Passing off for the Chambal and cliched film-towns like Rampur and Sitapur are the sweaty studios of Mumbai-Chandivali, Essel and Filmcity-where these films are shot with rapid-fire regularity. Hastily dubbed and edited with stock action footage, bomb blasts, thundering hooves and advertised by garish posters, the films are auctioned off for Rs 5 lakh to 10 lakh in the five film territories to earn its makers a profit of a few lakh.
But if there’s money in these quickies, the depressed equestrian market isn’t getting a slice of it. “They’re fast,” says an exasperated Jitu Verma, whose firm has fuelled much of Bollywood’s post-Sholay horse and dacoit craze. “They use our cheapest horses and finish all the sequences in a day. We don’t make much money.”
But pace is, indeed, the essence of these films. “We believe in quantity not quality,” explains director S.R. Pratap who cans eight to nine scenes a day. In his latest Daku Kali Bhawani, a host of motorists and bystanders can be seen onscreen, gawking at the scene ostensibly set in the ravines of north India. “There is no time for details,” says the director who started out as a clapper boy in Chor Machaye Shor in 1973.

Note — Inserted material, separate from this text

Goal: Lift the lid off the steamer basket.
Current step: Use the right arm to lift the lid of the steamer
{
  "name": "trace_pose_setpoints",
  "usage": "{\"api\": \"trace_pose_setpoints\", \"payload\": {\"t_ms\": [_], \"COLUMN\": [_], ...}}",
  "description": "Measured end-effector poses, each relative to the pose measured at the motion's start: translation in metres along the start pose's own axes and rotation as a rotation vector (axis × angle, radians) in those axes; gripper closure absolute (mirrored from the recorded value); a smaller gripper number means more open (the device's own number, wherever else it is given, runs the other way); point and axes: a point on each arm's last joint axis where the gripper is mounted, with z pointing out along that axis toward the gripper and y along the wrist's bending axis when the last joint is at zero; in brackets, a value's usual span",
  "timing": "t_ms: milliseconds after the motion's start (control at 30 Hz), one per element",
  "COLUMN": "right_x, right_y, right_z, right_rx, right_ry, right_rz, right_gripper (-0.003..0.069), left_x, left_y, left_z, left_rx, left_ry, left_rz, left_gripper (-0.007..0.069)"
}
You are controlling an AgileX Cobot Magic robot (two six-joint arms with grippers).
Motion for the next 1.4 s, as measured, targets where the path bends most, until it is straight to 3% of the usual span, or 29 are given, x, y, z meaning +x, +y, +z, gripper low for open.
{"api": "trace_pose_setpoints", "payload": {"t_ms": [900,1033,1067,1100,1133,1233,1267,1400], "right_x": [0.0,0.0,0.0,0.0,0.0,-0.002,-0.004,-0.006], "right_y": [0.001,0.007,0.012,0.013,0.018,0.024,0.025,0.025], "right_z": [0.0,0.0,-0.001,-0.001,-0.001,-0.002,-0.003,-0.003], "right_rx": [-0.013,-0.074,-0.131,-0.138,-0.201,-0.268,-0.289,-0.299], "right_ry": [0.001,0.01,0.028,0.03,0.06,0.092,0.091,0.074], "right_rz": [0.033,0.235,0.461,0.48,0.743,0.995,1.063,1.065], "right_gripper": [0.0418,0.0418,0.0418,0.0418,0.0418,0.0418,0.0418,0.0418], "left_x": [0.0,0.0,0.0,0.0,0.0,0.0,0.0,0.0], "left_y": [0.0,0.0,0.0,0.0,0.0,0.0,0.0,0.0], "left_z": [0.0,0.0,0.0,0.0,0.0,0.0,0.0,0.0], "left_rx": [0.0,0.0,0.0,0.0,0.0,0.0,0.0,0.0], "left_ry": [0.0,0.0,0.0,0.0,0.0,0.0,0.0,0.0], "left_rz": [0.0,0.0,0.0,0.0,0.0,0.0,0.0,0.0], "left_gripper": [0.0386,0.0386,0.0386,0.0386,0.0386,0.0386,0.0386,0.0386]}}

Amid all this is Dharmendra, the man who has by all accounts toppled Ooty-based Mithun Chakraborty as the king of C films. The 65-year-old star, practically out of work in big-time Bollywood, is now cashing in on his crowd-pulling potential in the northern theatre circuit. Reportedly signed on for over 20 films, Dharmendra commands Rs 1 lakh per day for a nine-hour shift. He perhaps is the greatest fan of these spaghetti easterns.